P buys all the stock of T for $100 on February 1, 1987, and T becomes a member of the P group. T has $50 cash and an asset with $50 of built-in gain. During 1988, T retains the asset but loses $40 of the cash. The P group is unable to use the loss, and the loss becomes a net operating loss carryover attributable to T. Under the investment adjustment system, P's basis in the stock of T remains $100. P sells all the stock of T on December 31, 1988, for $60 and recognizes a $40 loss. Under paragraph (a)(2)(i) of this section, P establishes that it did not dispose of the built-in gain asset. None of P's loss is disallowed under paragraph (a)(1) if P satisfies the requirements of paragraph (a)(2)(ii) of this section.
(i) P buys all the stock of T for $100 on February 1, 1987, and T becomes a member of the P group. T has 2 assets. Asset 1 has a basis and value of $50, and asset 2 has a basis of $0 and a value of $50. During 1989, asset 1 declines in value to $0, and T sells asset 2 for $50, and reinvests the proceeds in asset 3. The value of asset 3 appreciates to $90. Under the investment adjustment system, P's basis in the stock of T increases from $100 to $150 as a result of the gain recognized on the sale of asset 2 but is unaffected by the unrealized post-acquisition decline in the value of asset 1. On December 31, 1989, P sells all the stock of T for $90 and recognizes a $60 loss.
(ii) Although T incurred a $50 post-acquisition loss of built-in gain because of the decline in the value of asset 1, T also recognized $50 of built-in gain. Under paragraph (a)(2) of this section, any loss on the sale of stock is treated first as attributable to recognized built-in gain. Thus, for purposes of determining under paragraph (a)(2) of this section whether P's $60 loss on the disposition of the T stock is attributable to the recognition of built-in gain on the disposition of an asset, T's unrealized post-acquisition gain of $40 offsets $40 of the $50 of unrealized post-acquisition loss. Therefore, $50 of the $60 loss is attributable to the recognition of built-in gain on the disposition of an asset and is disallowed under paragraph (a)(1) of this section.
(i) P buys all the stock of T for $50 on February 1, 1987, and T becomes a member of the P group. T has 2 assets. Asset 1 has a basis of $50 and a value of $0, and asset 2 has a basis of $0 and a value of $50. During 1989, T sells asset 1 for $0 and asset 2 for $50, and reinvests the $50 proceeds in asset 3. The value of asset 3 declines to $40. Under the investment adjustment system, P's basis in the stock of T remains $50 as a result of the offsetting gain and loss recognized on the sale of assets 1 and 2 and is unaffected by the unrealized post-acquisition decline in the value of asset 3. On December 31, 1989, P sells all the stock of T for $40 and recognizes a $10 loss.
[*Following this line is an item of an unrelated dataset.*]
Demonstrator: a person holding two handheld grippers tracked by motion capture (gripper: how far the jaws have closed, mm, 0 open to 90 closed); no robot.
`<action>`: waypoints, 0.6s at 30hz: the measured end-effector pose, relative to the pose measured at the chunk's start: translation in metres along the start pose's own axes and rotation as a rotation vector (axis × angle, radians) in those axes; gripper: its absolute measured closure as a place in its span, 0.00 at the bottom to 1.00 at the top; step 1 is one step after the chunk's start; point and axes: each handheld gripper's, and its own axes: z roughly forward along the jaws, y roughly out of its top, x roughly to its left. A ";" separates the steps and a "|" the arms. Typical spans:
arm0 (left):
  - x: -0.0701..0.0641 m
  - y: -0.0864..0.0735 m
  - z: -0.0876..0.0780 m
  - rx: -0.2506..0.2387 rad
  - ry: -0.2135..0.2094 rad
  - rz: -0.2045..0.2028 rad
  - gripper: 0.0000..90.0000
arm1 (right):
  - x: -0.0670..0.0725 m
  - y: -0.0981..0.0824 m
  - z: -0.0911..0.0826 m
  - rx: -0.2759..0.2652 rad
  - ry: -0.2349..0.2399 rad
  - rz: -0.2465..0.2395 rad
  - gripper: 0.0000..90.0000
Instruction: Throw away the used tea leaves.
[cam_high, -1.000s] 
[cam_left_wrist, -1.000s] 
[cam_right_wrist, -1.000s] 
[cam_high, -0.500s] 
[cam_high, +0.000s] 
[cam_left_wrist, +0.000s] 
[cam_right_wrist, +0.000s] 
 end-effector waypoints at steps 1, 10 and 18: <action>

(ii) Although T recognized a $50 built-in gain on the sale of asset 2, T also recognized a $50 built-in loss on the sale of asset 1. For purposes of determining under paragraph (a)(2) of this section whether P's $10 loss on the disposition of the T stock is attributable to the recognition of built-in gain on the disposition of an asset, T's recognized built-in gain is offset by its recognized built-in loss. Thus none of P's $10 loss is attributable to the recognition of built-in gain on the disposition of an asset.
(iii) The result would be the same if, instead of a $50 built-in loss in asset 2, T has a $50 net operating loss carryover when P buys the T stock, and the net operating loss carryover is used to offset the built-in gain.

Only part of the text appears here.